John: Very nice! That’s actually a cool idea if you want to set up to show popular posts. That’s much better than the other weighted ones. I mean, what we have on our site right now is just a random sampling. I don’t think it’s truly all that good.
John: But it has something. I might have to explore using that one.
Marcus: Yeah! It’s great.
John: All right, the final one I’ve got here is another related post plugin. It’s called Inline Related Posts and it’s a pretty decent plugin for what it does. It does sort of thing that you’ll see on the New York Times website, all the other websites that you’re reading down through an article and then there’s a spot right in the middle of the article that pops in a related post. Well, that’s what this plugin does for you.

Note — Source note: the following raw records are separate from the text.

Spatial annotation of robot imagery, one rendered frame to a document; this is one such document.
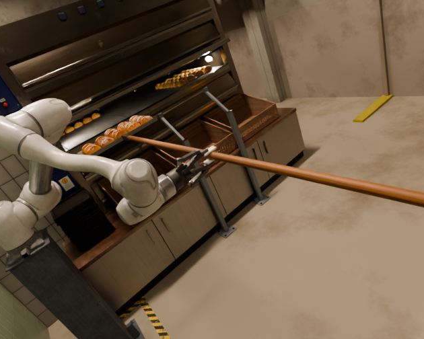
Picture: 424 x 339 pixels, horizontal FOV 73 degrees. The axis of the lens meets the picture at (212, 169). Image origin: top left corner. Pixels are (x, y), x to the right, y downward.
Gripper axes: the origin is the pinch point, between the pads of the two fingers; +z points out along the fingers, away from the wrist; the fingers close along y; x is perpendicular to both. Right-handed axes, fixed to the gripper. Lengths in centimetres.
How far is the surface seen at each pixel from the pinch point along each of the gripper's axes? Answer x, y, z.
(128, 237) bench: -100, 65, -34
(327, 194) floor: -44, 118, 118
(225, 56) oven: -155, -7, 148
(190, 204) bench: -100, 75, 20
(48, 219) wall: -155, 40, -71
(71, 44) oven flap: -157, -66, 13
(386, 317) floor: 40, 119, 38
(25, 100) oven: -155, -44, -35

It goes through, it looks for your post, and then it puts in a small snippet right in the center of the article. You’ll start to see them appear on the WP Plugins A to Z site now, and I’m still working on a design for it. It does come with a basic design and a couple of small templates. I haven’t tested the templates but it is a freemium plugin. So if you want all the full features, you have to go pay for it. It’s not that much: $27 for a single site license, which I may end up getting for us just so I can get the enhancements. But the setup was really great, the choosing of how it goes together is really simple and straightforward – a great plugin.
I would’ve popped it right up to the 5, but of course being a freemium plugin, we had to knock one point down for it, so I gave it a 4-Dragon rating and it’s called Inline Related Posts.
Marcus: Nice. All right, it sounds like we got – unintentionally, by the way – a lot of post-related plugins today and it just happened to work out that way.
John: It worked out that way.
Marcus: Yeah. And a lot of you may not realize that up until it’s time to actually do the show, I don’t really know what plugins John is going to introduce and he doesn’t know mine, either.
John: We have no idea until about half an hour before the show.
Marcus: Exactly! Okay, well here’s the final posts plugin. This one is called Future Posts with password. How many times, John, have you laid out a post or a page and you wanted to show somebody what it was, but you didn’t want to actually publish the thing?
John: And hold off.
Marcus: It’s kind of a pain in the butt to do that, right? Because either you’ve got to give them WordPress credentials so that they can look at it in draft or preview mode or something like that.
Marcus: Well, no longer, my friend. This one, Future Posts with password actually allows you to send someone a post with a key in the URL that has a password that you set, and with one click they can go view the post.
John: Very nice!
Marcus: As it embeds that actual password within that URL. So if you want to send somebody a post for review before publication, now you can without ever even having given them credentials, so it works out really nice. It’s a free plugin and I rated it a perfect 5 out of 5.
John: That’s pretty cool. That’s a great way to be able to send something off to somebody for review before it gets published.
Marcus: Yes, because you can still keep it private and keep it away from the rest of the eyes, yet still have somebody click one link and review it. And I can’t tell you how many clients I’ve had that have no clue about WordPress, no clue about logging into the backend —
John: Oh, yeah.
Marcus: — this saves all that headache and hassle just by sending them one link.
John: Cool. Okay, well I covered up in this episode the Optimize Databased After Deletion Revisions, which I gave a 5 to; the Restrict Role Login, which I gave a 4 to; and the Inline Related Posts, which I gave a 5 to.
Marcus: And I talked about Placeholder it, which I gave a 4 to; Google Analytics Popular Posts, also gets a 4; and we just discussed Future Posts with password, gave that one a 5 out of 5.